12. Amendments and additions
12.1. Amendments and additions made to any provision in the Agreement and/or the General Conditions will only apply if they are agreed in writing and/or electronically and may only be thereby proven.
13. Force Majeure
13.1. Notwithstanding anything contained in the General Conditions and/or Agreement, if total or partial performance will be delayed or rendered impossible for AST by virtue of any reason whatsoever beyond its reasonable control (including war, invasion, act of foreign enemy hostilities, civil war or strife, rebellion, strikes, lockouts or other industrial disputes or actions, fire, flood, epidemic, earthquake, explosion, decision of any court or other judicial body of competent jurisdiction, acts of God, acts of governments or other prevailing authorities or defaults of third parties) (“Force Majeure Event”) then such non-performance will be deemed not to constitute a breach of the General Conditions and/or Agreement. Should any Force Majeure Event continue for more than two months then Customer may terminate this Agreement with immediate effect.
14. Miscellanea, applicable law and competent court
14.1. The General Conditions and the Agreement are governed by Dutch law. The regulations regarding the General Conditions in the Dutch Civil Code will not apply to the relationship with the Customer − who is not a Consumer − who has his/its principal place of business or place of residence outside the Netherlands.
14.2. Insofar as the law does not state otherwise, all rights, including rights of claim of the Customer vis-à-vis AST, will cease to apply in any case 1 year after the time at which the client learned or could reasonably have learned of the existence of such rights, including rights of claim.
14.3. In its implementation of the Agreement, AST may call in third parties at its own discretion but will, as a matter of course; remain responsible for fulfilling its obligations under the Agreement.
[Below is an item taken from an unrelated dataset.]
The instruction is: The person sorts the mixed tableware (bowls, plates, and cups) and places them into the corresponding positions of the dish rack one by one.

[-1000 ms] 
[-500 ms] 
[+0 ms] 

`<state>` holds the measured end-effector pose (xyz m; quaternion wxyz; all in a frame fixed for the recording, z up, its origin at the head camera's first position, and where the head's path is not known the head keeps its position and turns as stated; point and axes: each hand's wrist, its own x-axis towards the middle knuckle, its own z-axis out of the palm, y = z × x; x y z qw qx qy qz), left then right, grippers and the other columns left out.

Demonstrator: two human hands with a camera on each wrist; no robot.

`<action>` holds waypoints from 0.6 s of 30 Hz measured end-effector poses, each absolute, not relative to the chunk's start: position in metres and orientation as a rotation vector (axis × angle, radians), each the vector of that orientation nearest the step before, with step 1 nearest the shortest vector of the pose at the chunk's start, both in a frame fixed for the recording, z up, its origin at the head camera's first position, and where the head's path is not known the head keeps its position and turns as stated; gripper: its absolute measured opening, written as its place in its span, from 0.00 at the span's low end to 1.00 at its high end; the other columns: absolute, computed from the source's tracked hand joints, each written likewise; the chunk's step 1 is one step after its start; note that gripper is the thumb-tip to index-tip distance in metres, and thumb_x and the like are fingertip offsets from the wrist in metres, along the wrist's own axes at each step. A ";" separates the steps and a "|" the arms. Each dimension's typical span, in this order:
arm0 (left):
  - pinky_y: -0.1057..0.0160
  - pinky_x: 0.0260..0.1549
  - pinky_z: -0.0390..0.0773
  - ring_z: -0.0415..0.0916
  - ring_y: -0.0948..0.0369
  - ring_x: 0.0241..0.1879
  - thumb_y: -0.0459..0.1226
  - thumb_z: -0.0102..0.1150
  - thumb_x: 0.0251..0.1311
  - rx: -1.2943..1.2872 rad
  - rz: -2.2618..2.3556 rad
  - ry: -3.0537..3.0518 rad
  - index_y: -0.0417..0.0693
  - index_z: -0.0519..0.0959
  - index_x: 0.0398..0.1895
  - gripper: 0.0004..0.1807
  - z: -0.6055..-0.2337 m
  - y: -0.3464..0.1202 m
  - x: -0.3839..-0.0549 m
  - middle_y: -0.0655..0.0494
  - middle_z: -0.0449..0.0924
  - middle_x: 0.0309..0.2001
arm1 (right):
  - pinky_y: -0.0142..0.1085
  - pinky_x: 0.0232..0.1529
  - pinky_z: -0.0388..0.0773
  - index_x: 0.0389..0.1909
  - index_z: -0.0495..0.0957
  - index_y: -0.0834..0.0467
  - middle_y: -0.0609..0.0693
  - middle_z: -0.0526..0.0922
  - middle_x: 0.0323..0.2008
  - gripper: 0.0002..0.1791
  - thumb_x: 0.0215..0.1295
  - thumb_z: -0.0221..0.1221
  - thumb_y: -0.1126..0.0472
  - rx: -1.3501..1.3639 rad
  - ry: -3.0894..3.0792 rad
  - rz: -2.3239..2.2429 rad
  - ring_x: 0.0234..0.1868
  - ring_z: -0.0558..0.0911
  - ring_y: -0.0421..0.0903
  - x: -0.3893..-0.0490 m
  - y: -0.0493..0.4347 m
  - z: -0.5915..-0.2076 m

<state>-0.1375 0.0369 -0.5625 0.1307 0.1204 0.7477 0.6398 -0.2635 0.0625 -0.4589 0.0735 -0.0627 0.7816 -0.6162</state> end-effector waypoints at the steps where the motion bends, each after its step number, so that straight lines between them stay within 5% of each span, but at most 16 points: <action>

14.4. AST may transfer rights and obligations arising from the Agreement to third parties and will notify the Customer with regard thereto. If the transfer of obligations to a third party is not reasonably acceptable for the Customer as a Consumer, he/it will have the right to terminate the Agreement within 5 (five) days of receiving the relevant announcement.
14.5. Insofar as national or international rules of law do not imperatively prescribe otherwise, all disputes between the Parties will be brought before the competent court of Oost-Brabant (‘s-Hertogenbosch).
14.6. Notwithstanding article 14.5, at the option of AST, Customer and AST each consents to the exclusive jurisdiction of the competent courts in the jurisdiction of Customer’s place of business or home address.
14.7. The applicability of the Vienna Sales Convention 1980 (CISG) is expressly ruled out.